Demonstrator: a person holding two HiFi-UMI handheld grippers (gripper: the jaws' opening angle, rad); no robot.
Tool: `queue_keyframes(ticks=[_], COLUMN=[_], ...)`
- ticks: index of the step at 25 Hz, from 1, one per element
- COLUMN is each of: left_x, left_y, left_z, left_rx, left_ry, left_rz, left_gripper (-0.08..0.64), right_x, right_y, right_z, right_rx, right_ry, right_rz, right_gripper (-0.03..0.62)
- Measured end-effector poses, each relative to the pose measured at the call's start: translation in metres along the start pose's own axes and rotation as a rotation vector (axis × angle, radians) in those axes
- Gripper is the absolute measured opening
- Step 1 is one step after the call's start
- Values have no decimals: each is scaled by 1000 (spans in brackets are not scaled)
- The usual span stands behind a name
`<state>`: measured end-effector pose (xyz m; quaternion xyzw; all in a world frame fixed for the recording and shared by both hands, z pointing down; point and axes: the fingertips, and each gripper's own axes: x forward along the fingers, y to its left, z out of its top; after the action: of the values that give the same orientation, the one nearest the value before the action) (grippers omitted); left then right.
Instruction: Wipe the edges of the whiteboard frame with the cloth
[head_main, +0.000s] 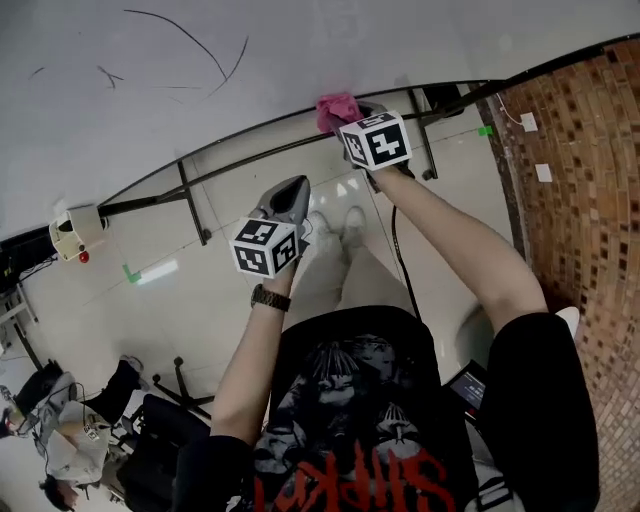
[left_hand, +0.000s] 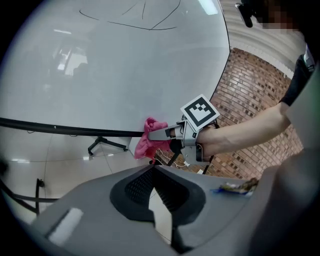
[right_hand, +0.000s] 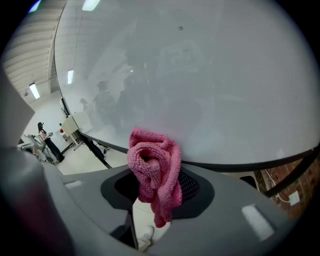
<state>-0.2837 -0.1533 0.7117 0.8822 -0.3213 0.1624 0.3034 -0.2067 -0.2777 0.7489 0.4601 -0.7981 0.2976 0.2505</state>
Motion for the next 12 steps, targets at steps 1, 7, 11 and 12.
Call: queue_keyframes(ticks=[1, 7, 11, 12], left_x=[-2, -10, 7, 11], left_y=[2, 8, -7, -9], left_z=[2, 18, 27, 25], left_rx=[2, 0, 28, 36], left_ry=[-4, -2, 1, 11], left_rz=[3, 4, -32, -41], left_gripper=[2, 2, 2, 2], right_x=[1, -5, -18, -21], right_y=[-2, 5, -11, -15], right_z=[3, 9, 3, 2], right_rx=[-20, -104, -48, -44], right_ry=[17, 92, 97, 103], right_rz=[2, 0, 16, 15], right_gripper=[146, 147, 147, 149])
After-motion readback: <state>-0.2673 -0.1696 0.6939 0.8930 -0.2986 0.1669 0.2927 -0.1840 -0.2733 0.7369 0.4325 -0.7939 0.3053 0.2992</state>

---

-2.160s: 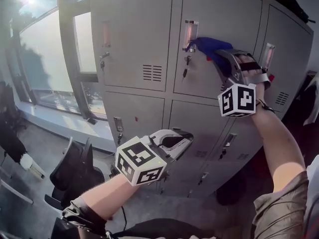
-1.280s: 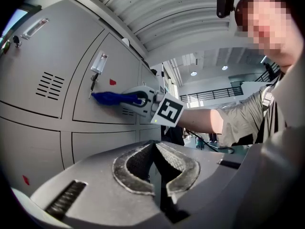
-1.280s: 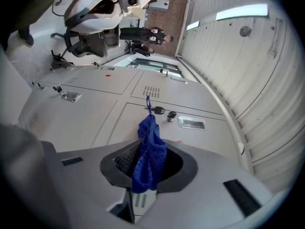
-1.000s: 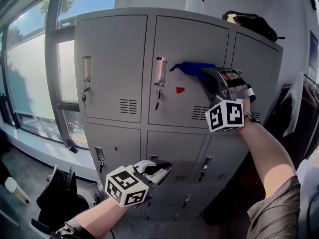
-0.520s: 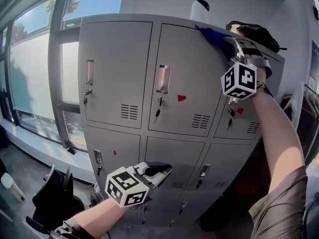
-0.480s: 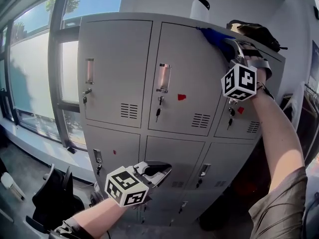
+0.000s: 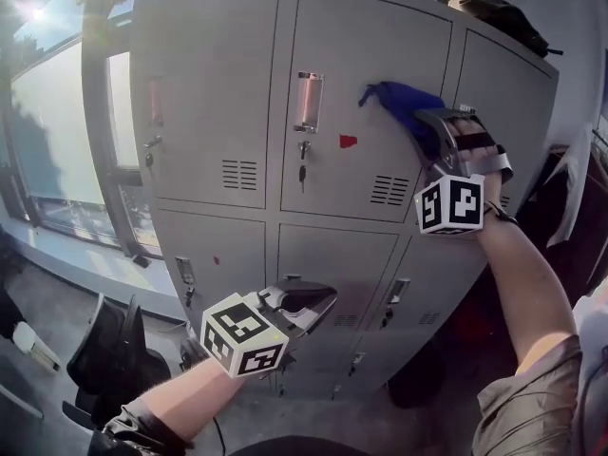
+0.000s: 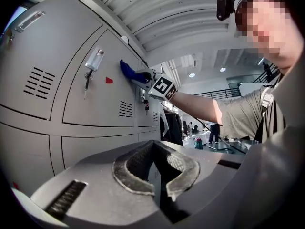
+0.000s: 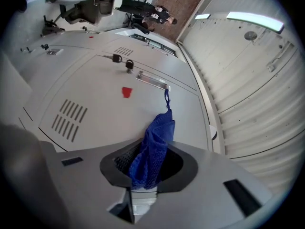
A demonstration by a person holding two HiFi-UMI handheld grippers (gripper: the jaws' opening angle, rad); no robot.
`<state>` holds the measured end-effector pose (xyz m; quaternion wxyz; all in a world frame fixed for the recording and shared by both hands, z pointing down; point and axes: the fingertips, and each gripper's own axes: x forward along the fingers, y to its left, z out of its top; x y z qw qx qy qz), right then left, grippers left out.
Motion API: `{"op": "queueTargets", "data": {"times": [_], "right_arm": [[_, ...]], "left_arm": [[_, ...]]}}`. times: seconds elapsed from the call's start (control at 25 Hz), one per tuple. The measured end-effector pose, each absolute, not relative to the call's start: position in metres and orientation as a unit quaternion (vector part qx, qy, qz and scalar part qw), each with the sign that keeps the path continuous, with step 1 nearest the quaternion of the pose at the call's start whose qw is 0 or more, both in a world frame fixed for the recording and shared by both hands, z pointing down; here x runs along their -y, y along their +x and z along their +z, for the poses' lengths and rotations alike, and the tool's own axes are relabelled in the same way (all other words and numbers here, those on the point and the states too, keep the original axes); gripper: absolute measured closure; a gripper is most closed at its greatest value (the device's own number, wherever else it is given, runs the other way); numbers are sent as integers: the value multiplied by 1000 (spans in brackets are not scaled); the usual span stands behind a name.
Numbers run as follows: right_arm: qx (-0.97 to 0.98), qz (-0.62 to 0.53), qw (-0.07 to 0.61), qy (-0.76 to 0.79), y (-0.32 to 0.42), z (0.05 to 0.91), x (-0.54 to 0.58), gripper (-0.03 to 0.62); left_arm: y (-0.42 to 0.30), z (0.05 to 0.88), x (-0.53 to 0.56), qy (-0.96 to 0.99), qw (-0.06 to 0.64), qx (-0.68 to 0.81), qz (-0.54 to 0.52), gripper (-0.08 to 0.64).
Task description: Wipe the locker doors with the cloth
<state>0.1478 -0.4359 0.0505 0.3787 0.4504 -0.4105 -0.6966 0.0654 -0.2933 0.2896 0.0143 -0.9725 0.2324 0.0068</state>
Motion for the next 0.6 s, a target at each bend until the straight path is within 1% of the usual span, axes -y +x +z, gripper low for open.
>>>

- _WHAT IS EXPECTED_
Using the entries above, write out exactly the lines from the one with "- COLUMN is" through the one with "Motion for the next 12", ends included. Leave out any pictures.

- _ANSWER FOR THIS EXERCISE_
- COLUMN is each of: left_x, left_y, left_z, left_rx, left_ry, left_rz, left_gripper (-0.08..0.64), right_x, right_y, right_z, right_rx, right_ry, right_rz, right_gripper (-0.03..0.62)
- Measured end-effector poses, each relative to the pose measured at the call's start: translation in metres along the start pose's own axes and rotation as a rotation vector (axis × angle, radians) in those axes
- Gripper is the absolute measured opening
- Step 1 is one step after the call's start
- Values have no decimals: each is scaled by 1000 (spans in brackets are not scaled)
- The usual span stands behind a name
`<state>`: measured end-effector pose (xyz m; quaternion xyzw; all in a world frame fixed for the recording and shared by both hands, z pointing down; point and axes: the fingertips, and each gripper's own axes: x forward along the fingers, y to its left, z out of its top; after the action: of the values that give the same orientation, the one nearest the value before the action) (grippers omitted); left then right.
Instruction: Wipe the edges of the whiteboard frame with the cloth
[head_main, +0.000s] 
[left_hand, +0.000s] 
[right_hand, +0.000s] 
<state>-0.2837 -0.1533 0.7117 0.8822 -0.3213 0.1624 0.3034 -0.2067 -0.2777 0.7489 0.4601 -0.7981 0.2976 0.2505</state>
Motion for the next 12 steps, targets at steps 1, 7, 11 and 12.

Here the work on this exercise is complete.